A growing group of people already study the medical issues and injuries that affect performing musicians, but using biomechanics to study the arts promises to reveal more insights.

Shan and Visentin have found that something as seemingly simple as the preferred height of a string player's bowing arm is actually fairly complicated. It ties into two issues: both the motion of a musician's elbow and shoulder joints, and the way teachers should give instruction. Because of the arrangement of the top and bottom strings, playing on them alters the range of motion in the two joints. For this reason, a teacher's direction such as "use more of your shoulder" can be counterproductive, said Visentin.

When working with a struggling trumpet player, Heuser was able to use electromyography to show him how his tongue and other muscles were working differently than those of experienced and successful players.

"We showed him the [electromyography] pictures," said Heuser. "We let him experience how the tongue could help with pitch changes."

Four weeks later the trumpeter was playing much better and his muscle activity was more in line with normal patterns, Heuser said.

Proving Success With Performance

Avoiding injury is just one part of this effort, however. Artists find that taking a scientific approach can improve their understanding of technique and even be liberating.

"It puts you in a mode where you question all the time and you realize that there are multiple solutions for almost any problem, within certain parameters," said Heuser.  "And our task is not to impose a specific solution on a performer, but it's to help them find the right solution to suit their own playing."

As a result of his research with Shan, Visentin now approaches his violin playing differently.
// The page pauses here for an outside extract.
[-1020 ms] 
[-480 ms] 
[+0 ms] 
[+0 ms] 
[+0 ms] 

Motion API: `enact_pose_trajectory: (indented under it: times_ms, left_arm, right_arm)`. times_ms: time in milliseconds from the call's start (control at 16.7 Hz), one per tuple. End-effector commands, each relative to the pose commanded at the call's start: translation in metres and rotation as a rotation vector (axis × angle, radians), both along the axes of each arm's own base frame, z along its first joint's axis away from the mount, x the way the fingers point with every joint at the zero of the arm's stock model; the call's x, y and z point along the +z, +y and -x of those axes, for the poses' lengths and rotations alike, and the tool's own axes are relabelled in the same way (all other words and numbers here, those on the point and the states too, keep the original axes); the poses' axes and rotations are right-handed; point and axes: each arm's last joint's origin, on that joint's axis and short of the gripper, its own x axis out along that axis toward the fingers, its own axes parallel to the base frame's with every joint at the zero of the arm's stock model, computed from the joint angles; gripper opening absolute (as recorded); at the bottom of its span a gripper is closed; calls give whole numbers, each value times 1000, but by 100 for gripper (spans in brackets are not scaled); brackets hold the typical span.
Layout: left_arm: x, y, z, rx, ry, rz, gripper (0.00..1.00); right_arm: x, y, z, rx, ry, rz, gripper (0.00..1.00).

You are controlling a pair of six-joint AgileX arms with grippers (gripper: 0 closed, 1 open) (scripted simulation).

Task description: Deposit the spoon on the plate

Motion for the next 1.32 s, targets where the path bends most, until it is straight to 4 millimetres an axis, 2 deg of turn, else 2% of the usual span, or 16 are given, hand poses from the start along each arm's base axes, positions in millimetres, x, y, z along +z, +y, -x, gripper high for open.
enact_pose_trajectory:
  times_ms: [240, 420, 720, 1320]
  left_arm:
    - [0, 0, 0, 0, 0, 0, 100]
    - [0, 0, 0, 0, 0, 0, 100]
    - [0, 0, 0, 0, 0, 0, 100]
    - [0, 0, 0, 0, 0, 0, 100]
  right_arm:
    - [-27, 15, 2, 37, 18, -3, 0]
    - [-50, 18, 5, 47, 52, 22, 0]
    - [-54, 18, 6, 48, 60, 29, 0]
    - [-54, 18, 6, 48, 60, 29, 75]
Instead of using just one technique to accomplish a given goal, he now recognizes that "I can do things in all sorts of ways. By giving up on a single idealized [technique], I can become a better artist and now I have a vocabulary with which to teach myself," he said.

The realization also changed how Visentin interacts with students and colleagues. By opening up different ways to respond to challenges, this approach allows musicians to use different muscles or muscle groups instead of zeroing in on a single approach and risking injury through overuse, he said.

Ideally, this approach could begin with novice musicians as they learn how to hold their instruments, such as stringed instruments, and move their bodies.

"If you're teaching violin or cello, you want to be sure that the motor patterns that you're encouraging them to develop are ones that are also going to be good for mechanically loading the body," said McNitt-Gray. "Then you can avoid injury downstream."